(Data extract)

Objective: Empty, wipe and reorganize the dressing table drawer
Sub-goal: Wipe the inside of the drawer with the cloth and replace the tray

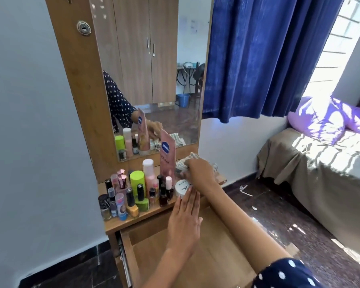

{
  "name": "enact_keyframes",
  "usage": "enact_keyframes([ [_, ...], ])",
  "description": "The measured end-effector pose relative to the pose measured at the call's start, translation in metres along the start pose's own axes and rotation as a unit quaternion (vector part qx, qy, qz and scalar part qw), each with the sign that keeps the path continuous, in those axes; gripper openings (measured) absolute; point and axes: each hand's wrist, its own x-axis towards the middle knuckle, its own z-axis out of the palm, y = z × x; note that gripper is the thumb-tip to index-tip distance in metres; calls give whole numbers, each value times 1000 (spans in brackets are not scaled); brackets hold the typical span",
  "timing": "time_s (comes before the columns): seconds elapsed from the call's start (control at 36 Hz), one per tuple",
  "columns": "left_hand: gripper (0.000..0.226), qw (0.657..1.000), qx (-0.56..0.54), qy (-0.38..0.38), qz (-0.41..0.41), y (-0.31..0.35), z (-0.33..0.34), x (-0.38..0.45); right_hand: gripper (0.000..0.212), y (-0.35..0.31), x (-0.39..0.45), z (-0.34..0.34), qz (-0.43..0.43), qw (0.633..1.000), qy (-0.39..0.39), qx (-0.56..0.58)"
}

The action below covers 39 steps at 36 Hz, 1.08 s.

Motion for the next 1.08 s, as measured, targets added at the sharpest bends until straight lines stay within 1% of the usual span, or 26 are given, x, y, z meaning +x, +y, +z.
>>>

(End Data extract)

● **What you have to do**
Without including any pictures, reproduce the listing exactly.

● **Finished exercise**
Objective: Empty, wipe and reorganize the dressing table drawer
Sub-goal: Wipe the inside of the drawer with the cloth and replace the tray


{
  "name": "enact_keyframes",
  "usage": "enact_keyframes([ [_, ...], ])",
  "description": "The measured end-effector pose relative to the pose measured at the call's start, translation in metres along the start pose's own axes and rotation as a unit quaternion (vector part qx, qy, qz and scalar part qw), each with the sign that keeps the path continuous, in those axes; gripper openings (measured) absolute; point and axes: each hand's wrist, its own x-axis towards the middle knuckle, its own z-axis out of the palm, y = z × x; note that gripper is the thumb-tip to index-tip distance in metres; calls give whole numbers, each value times 1000 (spans in brackets are not scaled); brackets hold the typical span",
  "timing": "time_s (comes before the columns): seconds elapsed from the call's start (control at 36 Hz), one per tuple",
  "columns": "left_hand: gripper (0.000..0.226), qw (0.657..1.000), qx (-0.56..0.54), qy (-0.38..0.38), qz (-0.41..0.41), y (-0.31..0.35), z (-0.33..0.34), x (-0.38..0.45); right_hand: gripper (0.000..0.212), y (-0.35..0.31), x (-0.39..0.45), z (-0.34..0.34), qz (-0.43..0.43), qw (0.633..1.000), qy (-0.39..0.39), qx (-0.56..0.58)"
}

The action below covers 39 steps at 36 Hz, 1.08 s.

Motion for the next 1.08 s, as measured, targets added at the sharpest bends until straight lines stay within 1% of the usual span, or 26 are given, x, y, z meaning +x, +y, +z.
>>>

Here the work on this exercise is complete.